For change detection, thresholds on accumulated (truncated) scores yield exponential lower bounds for mean time to false alarm and asymptotic upper bounds for detection delay. Under uniform ergodicity (Doeblin’s condition) and light-tail conditions, these bounds ensure rigorous performance guarantees in Markov settings, with explicit expressions for ARL and WADD in terms of the score-difference drift and boundedness constants (Chen et al., 6 Nov 2025).

Extensions to Discrete Data

On discrete state spaces, a finite-difference analogue of the Hyvärinen score (using central and one-sided differences) provides a proper, local, homogeneous score for model comparison, maintaining the same prequential and asymptotic properties as in the continuous setting (Shao et al., 2017).
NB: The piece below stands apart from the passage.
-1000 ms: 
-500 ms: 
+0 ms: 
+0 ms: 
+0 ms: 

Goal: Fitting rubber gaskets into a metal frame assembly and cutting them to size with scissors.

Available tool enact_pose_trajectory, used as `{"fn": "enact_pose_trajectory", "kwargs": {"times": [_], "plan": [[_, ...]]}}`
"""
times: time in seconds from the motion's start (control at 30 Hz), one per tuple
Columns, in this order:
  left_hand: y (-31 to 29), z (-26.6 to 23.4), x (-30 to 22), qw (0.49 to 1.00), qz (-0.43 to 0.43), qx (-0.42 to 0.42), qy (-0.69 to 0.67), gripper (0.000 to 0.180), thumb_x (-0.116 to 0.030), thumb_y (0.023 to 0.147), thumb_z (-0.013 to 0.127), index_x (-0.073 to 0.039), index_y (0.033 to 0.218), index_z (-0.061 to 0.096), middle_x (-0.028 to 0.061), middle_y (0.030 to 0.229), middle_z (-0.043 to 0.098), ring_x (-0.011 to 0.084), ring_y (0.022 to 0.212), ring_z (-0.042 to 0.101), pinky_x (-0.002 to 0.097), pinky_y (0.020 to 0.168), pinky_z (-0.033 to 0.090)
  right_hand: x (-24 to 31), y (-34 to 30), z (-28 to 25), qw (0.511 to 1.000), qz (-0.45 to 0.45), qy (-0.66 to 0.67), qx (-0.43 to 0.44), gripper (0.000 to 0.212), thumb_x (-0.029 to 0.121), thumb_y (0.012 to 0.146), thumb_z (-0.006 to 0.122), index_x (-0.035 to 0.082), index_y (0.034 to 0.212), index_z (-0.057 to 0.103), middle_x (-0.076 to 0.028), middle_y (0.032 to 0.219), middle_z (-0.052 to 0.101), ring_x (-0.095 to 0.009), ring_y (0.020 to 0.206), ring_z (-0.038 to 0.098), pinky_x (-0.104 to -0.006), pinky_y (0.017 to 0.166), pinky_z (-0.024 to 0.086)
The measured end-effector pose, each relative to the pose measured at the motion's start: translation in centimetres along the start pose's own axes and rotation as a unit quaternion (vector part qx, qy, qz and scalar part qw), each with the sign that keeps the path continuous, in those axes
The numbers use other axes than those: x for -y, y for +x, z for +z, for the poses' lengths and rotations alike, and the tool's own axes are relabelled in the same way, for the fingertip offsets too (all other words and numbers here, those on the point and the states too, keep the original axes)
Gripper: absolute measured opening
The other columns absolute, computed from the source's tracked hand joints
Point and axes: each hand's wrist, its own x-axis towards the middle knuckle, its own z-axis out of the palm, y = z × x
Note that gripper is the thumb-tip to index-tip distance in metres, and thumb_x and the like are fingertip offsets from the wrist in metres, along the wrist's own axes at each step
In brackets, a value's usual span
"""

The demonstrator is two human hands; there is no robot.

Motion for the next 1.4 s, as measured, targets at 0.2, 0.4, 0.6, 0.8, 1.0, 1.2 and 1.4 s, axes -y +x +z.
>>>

6. Practical Significance and Scope

Conditional Hyvärinen score differences enable a unified, likelihood-free framework for model comparison, parameter estimation, and sequential detection in high-dimensional, intractable, or unnormalized models. They are well-matched to modern settings such as high-dimensional transition kernels, energy-based generative models, and time-series with latent or implicit dynamics. Key empirical findings include:

SCUSUM achieves false alarm control matching classical CUSUM, with detection delays within a constant factor, outperforming kernel MMD-based tests in high-dimensional, non-Gaussian, and unnormalized regimes (Wu et al., 2023).
In linear-Gaussian models, conditional Hyvärinen estimators are equivalent to OLS/conditional MLE in AR and nearly as efficient in ARFIMA and MA models without requiring full covariance evaluation (Columbu et al., 2019).
SMC-based estimation of score differences is feasible for both tractable and intractable models, with demonstrated model selection consistency in large samples (Shao et al., 2017).

A plausible implication is expanding application domains for sequential analysis, Bayesian comparison, and score-based learning to settings previously inaccessible due to normalization or likelihood challenges.